Испытывать: сила света в свечах, расход керосина в час на одну свечу света, копоть, устойчивость на столе.
— Вот это дельно, — сказал Менделеев с неожиданным жаром. — Вы, ваше высочество, не понимаете, до какой степени это дельно. Лампу в России жгут в каждом доме, и никто никогда не мерил, сколько она даёт света на золотник керосина. Никто.
Третье: мыло.
Тут спорить было не о чем: серый кусок из козловского склада лежал в третьем ящике с июля.
Испытывать: содержание жирных кислот, воды и наполнителя, пена, сколько кусок держится в мытье.
Четвёртое: кровать для барака.
Простая, железная, чтобы мылась раствором и не гнила, чтобы держала взрослого, чтобы стояла ровно на неровном полу и чтобы её мог перенести один человек.
— Тут испытание простое, — сказал Кулябко. — Ставите и садитесь.
Пятое: посуда.
Кузьма настоял на нём и настоял грубо.
— Полуда, — сказал он. — Ваше высочество, я вам одну вещь скажу, и вы её потом всю жизнь помнить будете. Котёл лудят оловом. Олово дорого. Кто побогаче — лудит чистым, а кто победнее — олово со свинцом мешает, потому что свинец втрое дешевле и лудится легче.
— И?
— И варят в этом кашу детям, — сказал Кузьма. — Каждый день. Три года.
В комнате стало тихо.
— Вы это знаете или предполагаете? — спросил Миша.

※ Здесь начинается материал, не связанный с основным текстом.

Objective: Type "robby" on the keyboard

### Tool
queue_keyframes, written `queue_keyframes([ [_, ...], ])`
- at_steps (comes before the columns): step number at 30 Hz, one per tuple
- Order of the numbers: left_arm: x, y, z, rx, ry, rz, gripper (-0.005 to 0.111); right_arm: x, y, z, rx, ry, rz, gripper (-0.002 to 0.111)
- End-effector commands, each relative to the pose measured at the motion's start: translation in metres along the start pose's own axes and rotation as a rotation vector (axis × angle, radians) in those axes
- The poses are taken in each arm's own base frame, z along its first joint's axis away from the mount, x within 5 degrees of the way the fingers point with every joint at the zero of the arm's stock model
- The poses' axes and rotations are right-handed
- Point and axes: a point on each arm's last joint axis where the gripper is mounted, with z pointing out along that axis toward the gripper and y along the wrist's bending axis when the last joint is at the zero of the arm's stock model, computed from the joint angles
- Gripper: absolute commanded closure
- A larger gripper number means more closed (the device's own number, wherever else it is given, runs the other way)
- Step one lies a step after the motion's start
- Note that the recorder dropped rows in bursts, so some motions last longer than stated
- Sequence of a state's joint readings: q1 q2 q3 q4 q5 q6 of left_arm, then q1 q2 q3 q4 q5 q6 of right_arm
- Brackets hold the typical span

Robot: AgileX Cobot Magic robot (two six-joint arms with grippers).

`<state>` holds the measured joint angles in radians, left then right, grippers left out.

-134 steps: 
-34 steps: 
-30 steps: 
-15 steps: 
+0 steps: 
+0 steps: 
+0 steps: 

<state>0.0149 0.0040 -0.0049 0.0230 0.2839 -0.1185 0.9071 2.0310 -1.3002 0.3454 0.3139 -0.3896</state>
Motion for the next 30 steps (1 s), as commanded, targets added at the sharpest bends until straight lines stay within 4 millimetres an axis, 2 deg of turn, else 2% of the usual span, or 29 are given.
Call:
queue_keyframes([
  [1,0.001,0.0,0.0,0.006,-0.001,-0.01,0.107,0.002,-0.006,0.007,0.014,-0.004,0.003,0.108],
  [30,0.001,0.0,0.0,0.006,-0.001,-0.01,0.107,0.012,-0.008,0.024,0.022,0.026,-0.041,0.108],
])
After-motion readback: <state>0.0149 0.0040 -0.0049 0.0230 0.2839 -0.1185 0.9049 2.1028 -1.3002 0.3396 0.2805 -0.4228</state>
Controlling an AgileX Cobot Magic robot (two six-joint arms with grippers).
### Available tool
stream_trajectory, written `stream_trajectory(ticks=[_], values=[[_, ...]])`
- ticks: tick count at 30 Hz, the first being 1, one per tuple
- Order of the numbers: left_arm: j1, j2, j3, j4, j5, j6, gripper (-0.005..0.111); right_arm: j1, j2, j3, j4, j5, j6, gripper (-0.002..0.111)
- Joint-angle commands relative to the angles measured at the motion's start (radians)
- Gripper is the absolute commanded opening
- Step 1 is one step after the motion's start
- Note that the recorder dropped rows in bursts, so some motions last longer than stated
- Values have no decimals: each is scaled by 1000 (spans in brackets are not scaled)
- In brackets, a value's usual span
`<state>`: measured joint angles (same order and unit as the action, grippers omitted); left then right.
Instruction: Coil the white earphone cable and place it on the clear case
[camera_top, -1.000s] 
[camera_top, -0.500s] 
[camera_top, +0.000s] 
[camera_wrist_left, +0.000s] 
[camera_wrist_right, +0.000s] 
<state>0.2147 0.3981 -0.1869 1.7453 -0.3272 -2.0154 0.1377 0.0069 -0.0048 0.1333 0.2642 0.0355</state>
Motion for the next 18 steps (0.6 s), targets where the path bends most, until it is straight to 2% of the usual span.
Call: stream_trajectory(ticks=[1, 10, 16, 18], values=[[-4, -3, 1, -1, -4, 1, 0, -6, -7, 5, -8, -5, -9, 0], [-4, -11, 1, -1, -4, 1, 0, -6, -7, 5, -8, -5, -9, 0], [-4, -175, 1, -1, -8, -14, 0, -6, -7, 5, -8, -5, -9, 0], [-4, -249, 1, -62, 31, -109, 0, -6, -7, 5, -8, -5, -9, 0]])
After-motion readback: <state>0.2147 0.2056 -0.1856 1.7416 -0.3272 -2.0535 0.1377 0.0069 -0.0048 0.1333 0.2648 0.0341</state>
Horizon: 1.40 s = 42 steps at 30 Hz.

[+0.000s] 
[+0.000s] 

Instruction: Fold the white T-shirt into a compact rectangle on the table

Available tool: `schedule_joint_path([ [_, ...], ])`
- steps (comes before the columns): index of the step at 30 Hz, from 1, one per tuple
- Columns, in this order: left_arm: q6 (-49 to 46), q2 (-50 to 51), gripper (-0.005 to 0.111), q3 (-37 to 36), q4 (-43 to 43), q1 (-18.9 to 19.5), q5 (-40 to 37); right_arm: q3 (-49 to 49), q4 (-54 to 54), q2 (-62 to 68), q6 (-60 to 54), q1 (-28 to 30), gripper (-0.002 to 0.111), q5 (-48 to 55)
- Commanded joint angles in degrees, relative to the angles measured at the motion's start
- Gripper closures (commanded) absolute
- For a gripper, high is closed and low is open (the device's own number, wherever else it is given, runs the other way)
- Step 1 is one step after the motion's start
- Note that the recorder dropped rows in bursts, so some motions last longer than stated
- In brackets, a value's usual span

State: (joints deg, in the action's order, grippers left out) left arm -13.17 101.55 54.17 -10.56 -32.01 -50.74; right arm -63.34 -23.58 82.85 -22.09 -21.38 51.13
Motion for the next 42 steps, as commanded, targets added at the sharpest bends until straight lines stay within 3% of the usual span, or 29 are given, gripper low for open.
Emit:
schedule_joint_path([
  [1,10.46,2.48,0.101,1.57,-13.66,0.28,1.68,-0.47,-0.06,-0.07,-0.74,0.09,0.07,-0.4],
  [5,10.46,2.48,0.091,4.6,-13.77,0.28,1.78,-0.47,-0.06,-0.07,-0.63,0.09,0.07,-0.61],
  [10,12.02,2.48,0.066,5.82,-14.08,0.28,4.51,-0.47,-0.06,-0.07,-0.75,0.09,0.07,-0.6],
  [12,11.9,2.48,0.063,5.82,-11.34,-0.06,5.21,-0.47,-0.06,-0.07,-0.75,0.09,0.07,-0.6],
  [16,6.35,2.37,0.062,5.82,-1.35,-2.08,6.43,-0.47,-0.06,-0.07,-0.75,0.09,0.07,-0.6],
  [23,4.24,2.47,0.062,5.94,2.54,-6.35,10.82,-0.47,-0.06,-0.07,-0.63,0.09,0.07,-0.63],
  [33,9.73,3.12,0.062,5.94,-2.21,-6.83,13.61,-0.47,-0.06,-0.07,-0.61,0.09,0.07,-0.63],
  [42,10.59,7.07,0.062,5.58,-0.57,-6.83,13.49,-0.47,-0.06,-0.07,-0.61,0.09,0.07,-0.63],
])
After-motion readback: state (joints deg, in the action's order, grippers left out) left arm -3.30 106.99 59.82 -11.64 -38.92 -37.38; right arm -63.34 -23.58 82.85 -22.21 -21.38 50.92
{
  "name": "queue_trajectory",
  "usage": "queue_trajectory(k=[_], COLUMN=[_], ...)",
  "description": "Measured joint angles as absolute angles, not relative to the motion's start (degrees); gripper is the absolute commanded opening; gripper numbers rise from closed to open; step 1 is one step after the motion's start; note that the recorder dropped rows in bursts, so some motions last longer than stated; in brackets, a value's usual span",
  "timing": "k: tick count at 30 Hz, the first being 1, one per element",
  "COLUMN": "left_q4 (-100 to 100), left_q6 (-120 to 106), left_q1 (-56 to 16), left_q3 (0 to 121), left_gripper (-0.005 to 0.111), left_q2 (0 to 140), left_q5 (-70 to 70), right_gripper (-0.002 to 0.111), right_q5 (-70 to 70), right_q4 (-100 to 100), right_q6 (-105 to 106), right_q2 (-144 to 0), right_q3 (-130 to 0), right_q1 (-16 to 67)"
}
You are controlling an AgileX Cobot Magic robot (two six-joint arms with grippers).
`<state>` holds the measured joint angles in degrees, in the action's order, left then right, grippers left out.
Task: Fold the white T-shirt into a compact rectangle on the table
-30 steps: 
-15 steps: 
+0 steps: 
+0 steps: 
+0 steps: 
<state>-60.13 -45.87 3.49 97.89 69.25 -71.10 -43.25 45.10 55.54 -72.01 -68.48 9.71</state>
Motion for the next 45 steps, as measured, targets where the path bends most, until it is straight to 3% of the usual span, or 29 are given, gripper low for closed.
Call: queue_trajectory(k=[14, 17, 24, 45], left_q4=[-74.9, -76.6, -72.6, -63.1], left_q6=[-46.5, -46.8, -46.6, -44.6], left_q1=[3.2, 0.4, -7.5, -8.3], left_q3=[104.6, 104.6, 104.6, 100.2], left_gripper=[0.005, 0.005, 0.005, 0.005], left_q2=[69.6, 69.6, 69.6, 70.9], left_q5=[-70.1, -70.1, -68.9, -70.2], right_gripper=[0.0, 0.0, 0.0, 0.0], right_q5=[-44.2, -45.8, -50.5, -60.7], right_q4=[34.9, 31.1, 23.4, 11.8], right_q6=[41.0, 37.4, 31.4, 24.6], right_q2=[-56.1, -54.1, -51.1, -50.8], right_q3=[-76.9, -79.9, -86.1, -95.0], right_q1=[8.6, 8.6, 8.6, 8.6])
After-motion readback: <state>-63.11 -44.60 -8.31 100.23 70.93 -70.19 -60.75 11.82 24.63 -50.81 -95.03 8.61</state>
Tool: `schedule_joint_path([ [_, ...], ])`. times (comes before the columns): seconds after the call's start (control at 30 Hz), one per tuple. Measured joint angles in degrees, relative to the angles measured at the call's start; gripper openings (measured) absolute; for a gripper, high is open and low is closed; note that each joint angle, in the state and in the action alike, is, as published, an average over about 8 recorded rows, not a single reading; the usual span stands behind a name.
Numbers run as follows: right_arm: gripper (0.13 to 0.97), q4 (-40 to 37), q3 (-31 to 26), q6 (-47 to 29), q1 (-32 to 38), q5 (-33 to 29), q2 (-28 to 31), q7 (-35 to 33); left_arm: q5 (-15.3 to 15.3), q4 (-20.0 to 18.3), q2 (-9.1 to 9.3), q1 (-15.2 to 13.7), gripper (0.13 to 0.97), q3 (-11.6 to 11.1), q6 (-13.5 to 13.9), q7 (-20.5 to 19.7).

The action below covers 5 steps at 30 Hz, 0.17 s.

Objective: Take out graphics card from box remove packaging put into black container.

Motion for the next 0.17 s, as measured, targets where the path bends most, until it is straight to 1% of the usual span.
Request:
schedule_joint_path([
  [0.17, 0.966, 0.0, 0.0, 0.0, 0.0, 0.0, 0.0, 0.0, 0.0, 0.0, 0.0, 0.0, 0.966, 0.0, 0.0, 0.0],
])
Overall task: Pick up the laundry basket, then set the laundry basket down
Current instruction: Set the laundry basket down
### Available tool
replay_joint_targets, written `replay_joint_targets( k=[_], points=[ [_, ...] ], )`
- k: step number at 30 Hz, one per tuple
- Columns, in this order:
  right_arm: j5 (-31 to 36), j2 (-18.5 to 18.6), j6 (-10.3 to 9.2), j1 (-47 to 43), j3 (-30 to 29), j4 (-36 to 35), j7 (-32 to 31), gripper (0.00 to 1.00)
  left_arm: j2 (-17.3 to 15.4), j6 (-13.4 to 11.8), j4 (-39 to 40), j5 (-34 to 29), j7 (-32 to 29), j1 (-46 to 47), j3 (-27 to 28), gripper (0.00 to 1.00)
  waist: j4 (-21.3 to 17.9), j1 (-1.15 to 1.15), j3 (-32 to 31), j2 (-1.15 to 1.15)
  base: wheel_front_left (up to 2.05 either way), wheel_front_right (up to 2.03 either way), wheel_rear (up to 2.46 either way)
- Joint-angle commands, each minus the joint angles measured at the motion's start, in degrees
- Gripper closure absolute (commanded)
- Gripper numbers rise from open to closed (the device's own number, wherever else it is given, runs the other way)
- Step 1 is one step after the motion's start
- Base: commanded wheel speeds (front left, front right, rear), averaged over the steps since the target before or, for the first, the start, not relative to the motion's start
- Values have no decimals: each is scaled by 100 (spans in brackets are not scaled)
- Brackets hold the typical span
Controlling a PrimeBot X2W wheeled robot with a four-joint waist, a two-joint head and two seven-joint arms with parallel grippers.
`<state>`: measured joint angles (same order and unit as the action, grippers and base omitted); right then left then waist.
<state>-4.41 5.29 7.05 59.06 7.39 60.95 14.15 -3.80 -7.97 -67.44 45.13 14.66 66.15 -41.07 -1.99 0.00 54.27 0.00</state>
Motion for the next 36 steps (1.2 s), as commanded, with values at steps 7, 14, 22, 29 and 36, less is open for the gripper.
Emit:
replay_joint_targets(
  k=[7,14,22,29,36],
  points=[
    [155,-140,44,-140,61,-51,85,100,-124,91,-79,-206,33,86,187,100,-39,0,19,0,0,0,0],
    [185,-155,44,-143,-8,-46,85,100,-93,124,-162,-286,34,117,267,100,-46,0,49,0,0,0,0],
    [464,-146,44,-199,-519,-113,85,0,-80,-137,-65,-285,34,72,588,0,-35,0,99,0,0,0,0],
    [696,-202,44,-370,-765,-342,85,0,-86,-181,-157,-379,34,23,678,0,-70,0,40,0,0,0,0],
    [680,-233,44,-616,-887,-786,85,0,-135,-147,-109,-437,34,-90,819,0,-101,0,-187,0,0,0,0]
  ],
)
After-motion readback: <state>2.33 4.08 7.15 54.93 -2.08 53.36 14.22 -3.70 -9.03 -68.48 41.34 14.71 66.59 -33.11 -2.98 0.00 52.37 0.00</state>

— Я это в семьдесят девятом видел, — сказал Кузьма. — В трактире. Хозяин сам хвалился, что дёшево вылудил.
Менделеев, которому это передали письменно, ответил через день, и ответ был короткий:
«Свинец в полуде определяю в два дня. Присылайте котлы, все, какие есть, и непременно те, что уже в деле, а не новые. Д. М.».
Ушаков приехал сам двадцатого июня.
Ему было под семьдесят. Он был плотный, седой, в отличном сюртуке, с медалями, и вошёл он не как проситель, а как человек, которого не поняли.
— Ваше высочество. Я к вам с одним словом.
— Слушаю, Флегонт Мартынович.
— Я двор снабжаю сорок первый год, — сказал Ушаков. — Отец мой двадцать восемь. Дед начал в тридцать девятом. За сто с лишним лет ни единой рекламации.
— Я это читал в вашем письме.
— А теперь мне пишут, — Ушаков достал сложенный лист, — что приёмка будет по вашим гирям, поверенным в казённом Депо, с указанием числа поверки в акте.
— Пишут.
— То есть мне не верят.
Миша помолчал.
— Флегонт Мартынович, вам верят. Гире вашей не верят.
— Гиря моя клеймёная.
— Клеймёная, — сказал Миша. — И легче на полтора фунта, и это не ваша вина, это палатка. А вторые два фунта — коромысло, ножи сточены за сорок лет.
Ушаков смотрел на него.
— Вы меня, стало быть, обмерщиком считаете.
— Я вас считаю человеком, который сорок лет получал лишних одиннадцать копеек с мешка и не знал об этом, — сказал Миша. — Так же, как не знали мы. Я вам за прошлое ни копейки не предъявлю, у меня и права нет. Я говорю про будущее.
Старик долго молчал.
Потом он сложил письмо и убрал в карман.
— Ваше высочество, — сказал он. — Я вам вот что скажу, и вы уж не обессудьте.
— Говорите.
— Сто лет России хватало моей фамилии, — сказал Ушаков. — Спросите на любом рынке, спросите у любого повара, спросите в четырёх ведомствах: Ушаковская мука — и всё, и никаких удостоверений. Фамилия и есть удостоверение, и лучшего тут никогда не требовалось.
Он поклонился.
— А ваша бумажка с числом поверки — она сегодня есть, а завтра её напишет всякий. И тогда, ваше высочество, спрашивать станет не с кого.